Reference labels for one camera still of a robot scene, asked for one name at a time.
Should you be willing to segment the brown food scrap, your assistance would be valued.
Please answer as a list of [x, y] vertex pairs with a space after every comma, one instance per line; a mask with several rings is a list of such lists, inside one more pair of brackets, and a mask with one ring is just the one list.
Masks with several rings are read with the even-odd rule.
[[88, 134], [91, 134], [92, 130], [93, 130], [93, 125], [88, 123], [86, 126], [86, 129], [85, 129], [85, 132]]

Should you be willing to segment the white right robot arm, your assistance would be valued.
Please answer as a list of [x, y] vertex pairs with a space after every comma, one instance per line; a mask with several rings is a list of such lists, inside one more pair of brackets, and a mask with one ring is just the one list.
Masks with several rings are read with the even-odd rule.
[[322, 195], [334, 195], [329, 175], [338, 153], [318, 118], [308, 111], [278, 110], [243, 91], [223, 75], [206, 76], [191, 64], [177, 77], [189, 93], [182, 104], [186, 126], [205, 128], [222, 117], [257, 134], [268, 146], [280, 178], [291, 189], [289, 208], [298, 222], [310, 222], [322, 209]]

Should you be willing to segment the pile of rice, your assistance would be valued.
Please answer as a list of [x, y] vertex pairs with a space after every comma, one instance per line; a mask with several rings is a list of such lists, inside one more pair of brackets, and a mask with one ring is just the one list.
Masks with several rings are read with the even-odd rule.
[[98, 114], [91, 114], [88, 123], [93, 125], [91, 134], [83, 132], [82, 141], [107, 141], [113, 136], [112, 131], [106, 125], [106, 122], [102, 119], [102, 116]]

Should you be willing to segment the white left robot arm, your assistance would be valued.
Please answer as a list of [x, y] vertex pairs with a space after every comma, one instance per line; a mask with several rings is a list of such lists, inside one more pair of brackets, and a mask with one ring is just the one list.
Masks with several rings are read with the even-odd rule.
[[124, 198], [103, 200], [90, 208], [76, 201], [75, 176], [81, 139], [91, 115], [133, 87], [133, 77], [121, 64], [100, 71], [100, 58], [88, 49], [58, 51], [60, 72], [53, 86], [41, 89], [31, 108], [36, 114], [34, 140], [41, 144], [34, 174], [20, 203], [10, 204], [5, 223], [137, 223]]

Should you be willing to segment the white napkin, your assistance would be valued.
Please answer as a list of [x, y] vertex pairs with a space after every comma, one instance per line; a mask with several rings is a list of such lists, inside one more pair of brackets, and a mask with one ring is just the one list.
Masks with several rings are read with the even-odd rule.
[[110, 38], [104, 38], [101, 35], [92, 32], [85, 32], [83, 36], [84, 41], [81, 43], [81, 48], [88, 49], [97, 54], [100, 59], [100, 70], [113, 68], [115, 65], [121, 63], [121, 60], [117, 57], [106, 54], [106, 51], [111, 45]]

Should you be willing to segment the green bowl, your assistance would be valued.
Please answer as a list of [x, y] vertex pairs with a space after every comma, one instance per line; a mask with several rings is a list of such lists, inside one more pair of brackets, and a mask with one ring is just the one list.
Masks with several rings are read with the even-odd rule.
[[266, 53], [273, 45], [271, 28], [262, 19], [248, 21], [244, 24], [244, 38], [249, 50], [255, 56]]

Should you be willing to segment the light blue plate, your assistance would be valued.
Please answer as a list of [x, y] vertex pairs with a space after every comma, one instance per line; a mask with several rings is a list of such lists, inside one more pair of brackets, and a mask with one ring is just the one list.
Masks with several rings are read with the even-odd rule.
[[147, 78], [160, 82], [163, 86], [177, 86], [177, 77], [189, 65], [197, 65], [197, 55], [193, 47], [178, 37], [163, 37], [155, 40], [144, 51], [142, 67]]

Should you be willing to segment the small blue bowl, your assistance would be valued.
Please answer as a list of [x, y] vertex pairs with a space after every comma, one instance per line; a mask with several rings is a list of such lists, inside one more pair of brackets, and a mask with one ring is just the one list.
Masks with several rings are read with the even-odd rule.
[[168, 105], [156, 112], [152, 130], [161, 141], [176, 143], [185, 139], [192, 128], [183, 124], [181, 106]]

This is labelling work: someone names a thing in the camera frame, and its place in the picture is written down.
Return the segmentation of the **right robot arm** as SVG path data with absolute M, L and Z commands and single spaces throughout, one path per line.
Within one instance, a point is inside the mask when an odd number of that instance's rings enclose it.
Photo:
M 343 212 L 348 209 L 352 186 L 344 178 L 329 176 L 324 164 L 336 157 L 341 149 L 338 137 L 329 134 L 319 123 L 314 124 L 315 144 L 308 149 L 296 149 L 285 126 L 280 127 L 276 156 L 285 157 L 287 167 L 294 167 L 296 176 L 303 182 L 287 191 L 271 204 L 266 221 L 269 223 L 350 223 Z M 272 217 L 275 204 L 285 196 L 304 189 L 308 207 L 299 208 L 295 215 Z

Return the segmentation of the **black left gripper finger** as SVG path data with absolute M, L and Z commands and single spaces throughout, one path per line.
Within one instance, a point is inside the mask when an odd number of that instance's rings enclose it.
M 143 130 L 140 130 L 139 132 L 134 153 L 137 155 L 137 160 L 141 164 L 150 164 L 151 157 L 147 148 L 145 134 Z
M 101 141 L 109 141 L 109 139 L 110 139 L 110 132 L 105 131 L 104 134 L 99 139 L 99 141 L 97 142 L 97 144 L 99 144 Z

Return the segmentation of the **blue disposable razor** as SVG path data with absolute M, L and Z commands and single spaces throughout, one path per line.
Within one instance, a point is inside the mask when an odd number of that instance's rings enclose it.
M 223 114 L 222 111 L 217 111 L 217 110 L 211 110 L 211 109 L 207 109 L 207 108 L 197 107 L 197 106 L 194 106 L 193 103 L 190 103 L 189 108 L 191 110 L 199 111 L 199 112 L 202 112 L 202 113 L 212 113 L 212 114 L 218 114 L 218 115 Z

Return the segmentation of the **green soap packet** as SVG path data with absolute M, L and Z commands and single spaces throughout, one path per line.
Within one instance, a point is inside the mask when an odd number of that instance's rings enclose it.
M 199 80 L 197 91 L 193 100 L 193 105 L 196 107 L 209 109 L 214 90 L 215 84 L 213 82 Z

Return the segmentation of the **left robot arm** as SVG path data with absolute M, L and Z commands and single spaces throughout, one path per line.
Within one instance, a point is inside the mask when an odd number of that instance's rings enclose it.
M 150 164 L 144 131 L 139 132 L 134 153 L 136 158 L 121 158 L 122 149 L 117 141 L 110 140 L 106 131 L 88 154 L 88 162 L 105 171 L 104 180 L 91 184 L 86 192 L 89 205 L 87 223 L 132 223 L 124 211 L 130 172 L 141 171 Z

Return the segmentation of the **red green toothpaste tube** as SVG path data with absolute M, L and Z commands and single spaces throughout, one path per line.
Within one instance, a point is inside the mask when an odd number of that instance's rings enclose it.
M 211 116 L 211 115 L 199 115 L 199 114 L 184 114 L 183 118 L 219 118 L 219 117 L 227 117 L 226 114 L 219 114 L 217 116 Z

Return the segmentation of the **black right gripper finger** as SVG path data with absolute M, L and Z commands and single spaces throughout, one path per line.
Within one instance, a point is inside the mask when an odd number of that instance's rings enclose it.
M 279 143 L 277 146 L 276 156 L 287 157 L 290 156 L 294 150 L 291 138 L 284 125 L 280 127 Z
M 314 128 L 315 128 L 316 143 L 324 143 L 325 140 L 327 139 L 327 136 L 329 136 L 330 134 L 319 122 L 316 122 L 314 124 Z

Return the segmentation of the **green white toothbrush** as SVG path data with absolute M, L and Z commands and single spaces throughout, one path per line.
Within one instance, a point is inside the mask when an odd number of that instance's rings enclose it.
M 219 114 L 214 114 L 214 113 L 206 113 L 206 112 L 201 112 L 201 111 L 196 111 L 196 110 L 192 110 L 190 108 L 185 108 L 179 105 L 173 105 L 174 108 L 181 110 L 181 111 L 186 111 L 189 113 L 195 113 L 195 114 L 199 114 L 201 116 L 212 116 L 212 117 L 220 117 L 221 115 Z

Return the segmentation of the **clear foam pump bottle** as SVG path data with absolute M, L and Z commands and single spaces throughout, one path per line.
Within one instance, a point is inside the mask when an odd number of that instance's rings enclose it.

***

EXERCISE. Looking at the records above, return exactly the lines from the line with "Should you be willing to segment the light" to the line with "This is labelling", both ends included.

RESPONSE AREA.
Should you be willing to segment the light blue plate, your assistance would be valued.
Please answer as a list of [x, y] vertex pairs with a space after every comma, one instance per line; a mask with several rings is a list of such lists, inside one more pair of brackets, and a mask with one ring is just the one list.
Masks with several rings are read with the even-odd rule.
[[147, 78], [160, 82], [163, 86], [177, 86], [177, 77], [189, 65], [197, 65], [197, 55], [193, 47], [178, 37], [163, 37], [155, 40], [144, 51], [142, 67]]

Should you be willing to segment the small blue bowl, your assistance would be valued.
Please answer as a list of [x, y] vertex pairs with a space after every comma, one instance per line; a mask with several rings is a list of such lists, inside one more pair of brackets, and a mask with one ring is just the one list.
Masks with several rings are read with the even-odd rule.
[[168, 105], [156, 112], [152, 130], [161, 141], [176, 143], [185, 139], [192, 128], [183, 124], [181, 106]]

This is labelling work: someone names a thing in the camera frame, and its place in the picture is written down.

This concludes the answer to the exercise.